_Supplied material:_
----------------

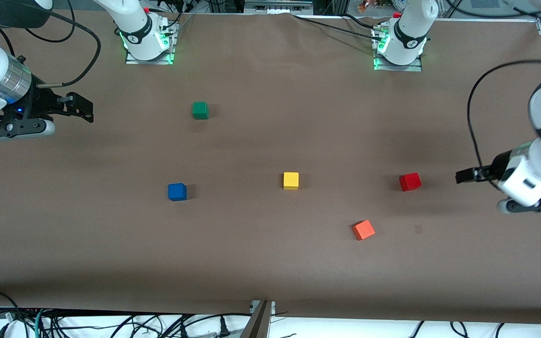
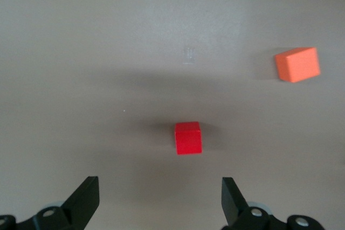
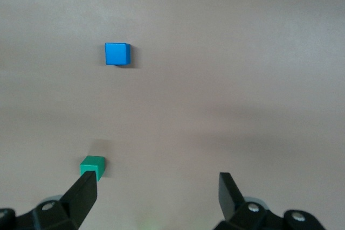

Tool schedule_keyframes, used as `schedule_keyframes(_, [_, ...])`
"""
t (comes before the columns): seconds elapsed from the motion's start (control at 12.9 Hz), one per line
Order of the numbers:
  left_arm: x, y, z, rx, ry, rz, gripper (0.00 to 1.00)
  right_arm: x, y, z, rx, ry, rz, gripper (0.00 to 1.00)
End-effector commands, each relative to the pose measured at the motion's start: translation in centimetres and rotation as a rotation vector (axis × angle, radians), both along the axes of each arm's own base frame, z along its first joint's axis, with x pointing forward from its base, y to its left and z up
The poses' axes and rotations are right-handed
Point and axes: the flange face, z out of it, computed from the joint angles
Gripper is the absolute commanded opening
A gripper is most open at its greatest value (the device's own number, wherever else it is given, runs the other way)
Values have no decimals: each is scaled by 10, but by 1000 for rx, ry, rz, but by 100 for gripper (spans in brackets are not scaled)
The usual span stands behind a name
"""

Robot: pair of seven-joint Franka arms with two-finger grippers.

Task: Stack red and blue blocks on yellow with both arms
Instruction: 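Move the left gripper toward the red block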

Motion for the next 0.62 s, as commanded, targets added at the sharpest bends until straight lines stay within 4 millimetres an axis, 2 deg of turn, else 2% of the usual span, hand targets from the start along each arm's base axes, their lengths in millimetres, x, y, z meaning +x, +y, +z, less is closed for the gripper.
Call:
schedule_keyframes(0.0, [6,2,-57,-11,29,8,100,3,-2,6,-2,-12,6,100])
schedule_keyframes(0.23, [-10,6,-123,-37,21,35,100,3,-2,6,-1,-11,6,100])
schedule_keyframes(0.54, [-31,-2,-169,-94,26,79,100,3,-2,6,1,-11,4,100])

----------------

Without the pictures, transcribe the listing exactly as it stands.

Tool schedule_keyframes, used as `schedule_keyframes(_, [_, ...])`
"""
t (comes before the columns): seconds elapsed from the motion's start (control at 12.9 Hz), one per line
Order of the numbers:
  left_arm: x, y, z, rx, ry, rz, gripper (0.00 to 1.00)
  right_arm: x, y, z, rx, ry, rz, gripper (0.00 to 1.00)
End-effector commands, each relative to the pose measured at the motion's start: translation in centimetres and rotation as a rotation vector (axis × angle, radians), both along the axes of each arm's own base frame, z along its first joint's axis, with x pointing forward from its base, y to its left and z up
The poses' axes and rotations are right-handed
Point and axes: the flange face, z out of it, computed from the joint angles
Gripper is the absolute commanded opening
A gripper is most open at its greatest value (the device's own number, wherever else it is given, runs the other way)
Values have no decimals: each is scaled by 10, but by 1000 for rx, ry, rz, but by 100 for gripper (spans in brackets are not scaled)
The usual span stands behind a name
"""

Robot: pair of seven-joint Franka arms with two-finger grippers.

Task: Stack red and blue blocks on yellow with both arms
Instruction: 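Move the left gripper toward the red block
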
Motion for the next 0.62 s, as commanded, targets added at the sharpest bends until straight lines stay within 4 millimetres an axis, 2 deg of turn, else 2% of the usual span, hand targets from the start along each arm's base axes, their lengths in millimetres, x, y, z meaning +x, +y, +z, less is closed for the gripper.
Call:
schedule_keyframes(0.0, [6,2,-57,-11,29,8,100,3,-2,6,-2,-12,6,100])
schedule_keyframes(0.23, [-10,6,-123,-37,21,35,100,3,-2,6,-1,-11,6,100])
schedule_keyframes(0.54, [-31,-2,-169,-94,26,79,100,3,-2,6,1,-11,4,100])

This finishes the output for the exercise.